On en distingue deux grands types : « les bobines » et les « tubes à ailettes » . Leur pose exige une anesthésie générale chez le jeune. Chez l'adolescent, et afortiori chez l'adulte, une anesthésie locale – par exemple à l'aide d'une crème anesthésiante de lidocaïne (Emla) – après un contact de 1 heure, permet une paracentèse et la pose totalement indolore de l'aérateur.
Certains modèles d'aérateurs seront expulsés spontanément en quelques mois. D'autres devront être retirés.
Conclusion
L'extrême fréquence des otites séro-muqueuses justifie de revoir au bout de quelques semaine, tout enfant ayant présenté une otite moyenne aiguë. De même, elle justifie la pratique extensive du test de la voix chuchotée chez tout enfant d'âge préscolaire.

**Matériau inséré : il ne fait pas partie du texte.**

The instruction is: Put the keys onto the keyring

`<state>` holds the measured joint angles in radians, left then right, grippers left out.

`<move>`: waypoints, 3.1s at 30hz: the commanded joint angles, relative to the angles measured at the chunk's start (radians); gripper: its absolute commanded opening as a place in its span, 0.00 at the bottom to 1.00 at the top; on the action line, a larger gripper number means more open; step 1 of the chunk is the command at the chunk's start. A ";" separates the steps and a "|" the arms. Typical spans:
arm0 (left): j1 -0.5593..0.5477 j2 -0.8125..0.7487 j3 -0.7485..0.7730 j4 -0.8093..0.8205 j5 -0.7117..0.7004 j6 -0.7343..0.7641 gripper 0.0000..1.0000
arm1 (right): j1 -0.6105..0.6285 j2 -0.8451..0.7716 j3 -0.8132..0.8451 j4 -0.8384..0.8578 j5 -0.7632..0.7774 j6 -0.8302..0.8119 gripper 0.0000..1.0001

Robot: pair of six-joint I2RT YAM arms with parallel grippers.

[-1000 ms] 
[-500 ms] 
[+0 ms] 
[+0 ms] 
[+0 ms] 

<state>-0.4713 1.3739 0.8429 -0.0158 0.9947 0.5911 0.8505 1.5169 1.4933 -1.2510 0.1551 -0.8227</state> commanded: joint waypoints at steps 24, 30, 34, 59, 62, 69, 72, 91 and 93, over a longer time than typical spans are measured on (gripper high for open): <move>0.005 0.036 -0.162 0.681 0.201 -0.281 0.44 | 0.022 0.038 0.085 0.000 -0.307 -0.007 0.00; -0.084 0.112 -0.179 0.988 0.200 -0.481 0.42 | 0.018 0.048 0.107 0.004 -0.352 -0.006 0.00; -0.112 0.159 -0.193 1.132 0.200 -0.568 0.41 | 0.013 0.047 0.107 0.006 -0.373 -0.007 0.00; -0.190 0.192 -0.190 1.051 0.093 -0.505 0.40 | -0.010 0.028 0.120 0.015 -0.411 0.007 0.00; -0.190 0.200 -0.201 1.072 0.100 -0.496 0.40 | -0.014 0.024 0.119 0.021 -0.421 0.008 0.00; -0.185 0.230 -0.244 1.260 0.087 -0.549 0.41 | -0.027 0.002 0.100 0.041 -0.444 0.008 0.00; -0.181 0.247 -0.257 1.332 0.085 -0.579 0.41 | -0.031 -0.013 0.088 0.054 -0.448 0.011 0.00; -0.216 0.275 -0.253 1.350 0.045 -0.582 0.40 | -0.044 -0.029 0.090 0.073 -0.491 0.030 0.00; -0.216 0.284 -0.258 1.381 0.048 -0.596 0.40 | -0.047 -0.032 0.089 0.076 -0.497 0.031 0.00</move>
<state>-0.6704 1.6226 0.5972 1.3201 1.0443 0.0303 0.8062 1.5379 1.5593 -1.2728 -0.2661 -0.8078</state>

L'otoscopie est d'interprétation difficile. Il est souvent impossible de faire la part relative entre l'action d'un éventuel traitement médical et la fréquente guérison spontanée.
La décision de mettre en place un aérateur transtympanique est souvent dictée par le risque de constitution d'un retard dans l'acquisition des connaissances.
Son efficacité souveraine est immédiate sur l'audition, mais ils imposent quelques contraintes.
Pour en savoir plus:
(1) P. Romanet, J. Magnan, C. Dubreuil, P. Tran Ba Huy. L'otite chronique : rapport de la Société française d'oto-rhino-laryngologie et de chirurgie de la face et du cou. 1re Ed. Arnette, Paris 2005.
(2) J.M. Triglia, S. Roman, R. Nicollas. Otites séromuqueuses. Encycl Med Chir (Editions scientifiques et médicales Elsevier SAS, Paris), oto-rhino-laryngologie, 20-085-A-30, 2003 : 1-12.